Speaking up for business is key
Advocacy is undertaken in many ways.
Board members and CEO Cory Redekop frequently meet with government ministers and representatives.
A chamber government policy committee meets regularly, and one of its roles is to take concerns raised by individual members forward – looking into those concerns, gathering more information and then preparing to take it further, if necessary.
Dennis spoke to some of the top advocacy concerns at present.
“Right now we’re really focused on the rising costs of doing business through fees and taxes that get piled on by all levels of government,” he said.
“Payroll taxes went up in January to fund the EI program, and we’ve been pushing hard for the federal government to fund that program more directly and not through higher employer premiums.”
RELATED: Langley chamber lauds drop in unemployment in B.C.
The (provincial) Employer Health Tax can cost businesses thousands of dollars every year, Dennis said, noting it “punishes them for creating jobs and raising wages.

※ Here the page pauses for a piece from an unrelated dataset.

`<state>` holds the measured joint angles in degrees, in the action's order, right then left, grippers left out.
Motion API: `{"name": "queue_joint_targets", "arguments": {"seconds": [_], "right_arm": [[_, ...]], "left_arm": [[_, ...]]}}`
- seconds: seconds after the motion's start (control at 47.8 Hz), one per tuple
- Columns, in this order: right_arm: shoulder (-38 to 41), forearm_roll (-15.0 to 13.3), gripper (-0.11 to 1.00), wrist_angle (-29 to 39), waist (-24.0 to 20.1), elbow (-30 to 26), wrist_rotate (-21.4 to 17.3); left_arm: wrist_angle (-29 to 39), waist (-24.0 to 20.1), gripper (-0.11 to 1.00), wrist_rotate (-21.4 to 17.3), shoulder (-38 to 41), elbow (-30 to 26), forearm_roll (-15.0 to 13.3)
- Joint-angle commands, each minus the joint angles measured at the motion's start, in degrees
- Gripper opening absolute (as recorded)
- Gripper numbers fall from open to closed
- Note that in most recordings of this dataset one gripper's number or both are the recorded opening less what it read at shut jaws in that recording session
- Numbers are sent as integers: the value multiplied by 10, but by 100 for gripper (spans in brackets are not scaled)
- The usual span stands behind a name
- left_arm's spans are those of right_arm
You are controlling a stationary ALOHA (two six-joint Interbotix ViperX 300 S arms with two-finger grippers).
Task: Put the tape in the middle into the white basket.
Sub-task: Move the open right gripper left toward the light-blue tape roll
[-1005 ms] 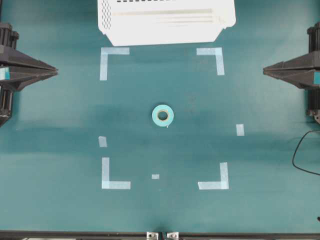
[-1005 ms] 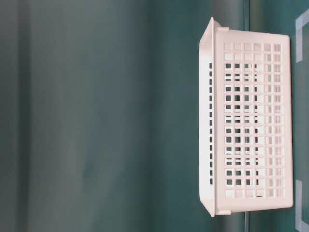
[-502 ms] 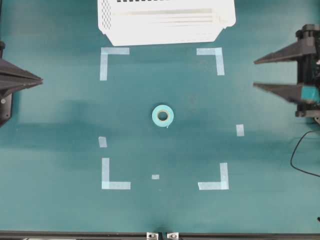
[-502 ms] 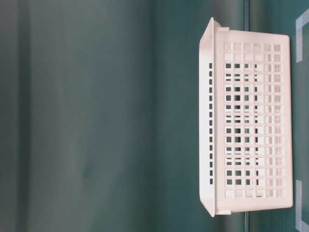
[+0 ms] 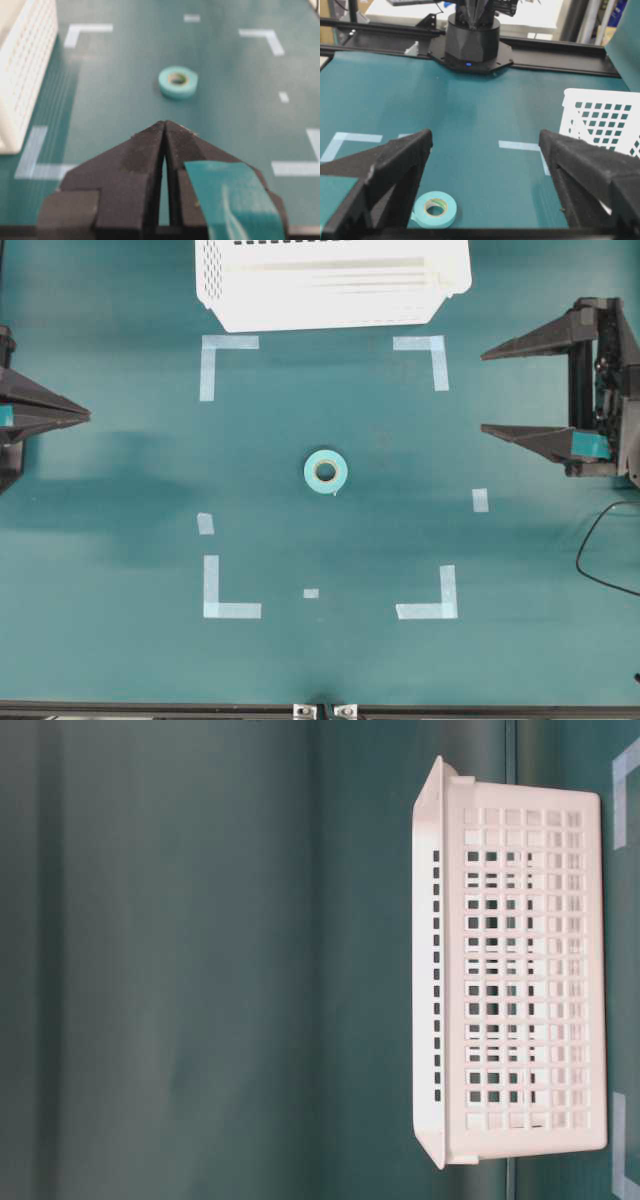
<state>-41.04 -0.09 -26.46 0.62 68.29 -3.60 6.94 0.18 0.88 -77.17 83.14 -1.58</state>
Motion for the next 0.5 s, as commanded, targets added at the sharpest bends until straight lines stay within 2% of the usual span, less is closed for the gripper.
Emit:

We’ve been working for months now advocating for the Minister of Finance to increase exemptions, something that would save a small Langley business with even just 10 employees a few thousand dollars a year.”
Just recently, the BC Green Party called for more businesses to be exempt from paying the EHT, a change in position the Langley chamber applauded.
“And over the coming months, we’re going to be engaging closely with the Township and the City governments to ensure property taxes for businesses don’t start climbing unreasonably. Businesses already account for more than their share of the tax burden, despite using fewer municipal services, and many businesses won’t be able to afford to pay more,” said Dennis, who operates a series of technology, financial, and business companies.
Some of the specific topics being discussed at the chamber committee table also include public transit access to Gloucester Industrial Park, crime challenges caused by repeat offenders, electoral boundary changes that impact how Langley is represented in Ottawa and Victoria, and the pressures and benefits of development.
Advocacy work is not just to benefit businesses either.
“We don’t think you can divorce the health of the business community from the health of the wider community,” said Dennis.
“Try to have a thriving and successful community without the jobs businesses create, or the services they provide, or the tax revenue they contribute. Business success is community success. And that’s why we also advocate for issues that are of broader community concern. Chambers of commerce have been leaders in advocating for better access to childcare, investments in education, and more supports for mental health and addictions – because we know a strong, healthy, and inclusive community is also good for business.”